§ Directions for this task: Check each line of the entries below for the word "left", and copy the lines that have it.

§ Material to process:
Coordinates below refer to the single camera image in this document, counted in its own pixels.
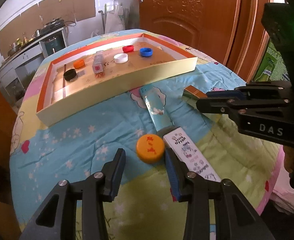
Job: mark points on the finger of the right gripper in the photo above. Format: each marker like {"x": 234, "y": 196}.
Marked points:
{"x": 268, "y": 107}
{"x": 256, "y": 90}

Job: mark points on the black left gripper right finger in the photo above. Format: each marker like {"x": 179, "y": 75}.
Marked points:
{"x": 235, "y": 217}

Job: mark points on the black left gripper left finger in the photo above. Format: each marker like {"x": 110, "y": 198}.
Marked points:
{"x": 56, "y": 216}

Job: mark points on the blue bottle cap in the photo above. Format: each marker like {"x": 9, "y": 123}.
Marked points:
{"x": 146, "y": 52}

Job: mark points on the white bottle cap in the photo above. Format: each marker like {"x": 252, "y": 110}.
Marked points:
{"x": 120, "y": 58}

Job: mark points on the black bottle cap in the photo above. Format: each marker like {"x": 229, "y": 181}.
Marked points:
{"x": 70, "y": 75}

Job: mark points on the green printed carton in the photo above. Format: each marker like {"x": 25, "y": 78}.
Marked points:
{"x": 272, "y": 67}

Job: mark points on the copper gold rectangular box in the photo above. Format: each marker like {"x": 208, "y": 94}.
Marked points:
{"x": 193, "y": 93}

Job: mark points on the white Hello Kitty box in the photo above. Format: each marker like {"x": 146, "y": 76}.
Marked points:
{"x": 187, "y": 152}

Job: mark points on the colourful cartoon quilt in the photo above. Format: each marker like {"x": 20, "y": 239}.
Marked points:
{"x": 75, "y": 148}

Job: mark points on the light blue rectangular box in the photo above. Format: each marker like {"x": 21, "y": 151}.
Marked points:
{"x": 155, "y": 102}

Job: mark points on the brown wooden door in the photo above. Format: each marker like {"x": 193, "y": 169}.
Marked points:
{"x": 229, "y": 31}

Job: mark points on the large orange bottle cap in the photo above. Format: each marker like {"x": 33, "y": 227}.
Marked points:
{"x": 150, "y": 148}

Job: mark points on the red bottle cap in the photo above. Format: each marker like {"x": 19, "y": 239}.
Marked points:
{"x": 127, "y": 49}

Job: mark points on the shallow gold orange box lid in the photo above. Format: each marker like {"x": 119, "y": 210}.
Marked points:
{"x": 59, "y": 99}

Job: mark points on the white kitchen counter cabinet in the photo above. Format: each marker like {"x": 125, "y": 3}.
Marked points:
{"x": 17, "y": 73}

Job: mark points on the white plastic sack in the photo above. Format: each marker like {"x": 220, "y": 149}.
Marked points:
{"x": 110, "y": 18}

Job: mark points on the small orange bottle cap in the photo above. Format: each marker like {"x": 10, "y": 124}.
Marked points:
{"x": 80, "y": 63}

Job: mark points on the dark green air fryer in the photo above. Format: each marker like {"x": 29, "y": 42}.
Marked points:
{"x": 54, "y": 44}

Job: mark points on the metal basin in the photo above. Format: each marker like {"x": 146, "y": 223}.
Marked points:
{"x": 14, "y": 50}

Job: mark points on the black gas stove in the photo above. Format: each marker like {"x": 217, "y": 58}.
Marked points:
{"x": 52, "y": 25}

§ Output of the task:
Job: mark points on the black left gripper right finger in the photo above. Format: each marker like {"x": 179, "y": 75}.
Job: mark points on the black left gripper left finger in the photo above. Format: each marker like {"x": 110, "y": 198}.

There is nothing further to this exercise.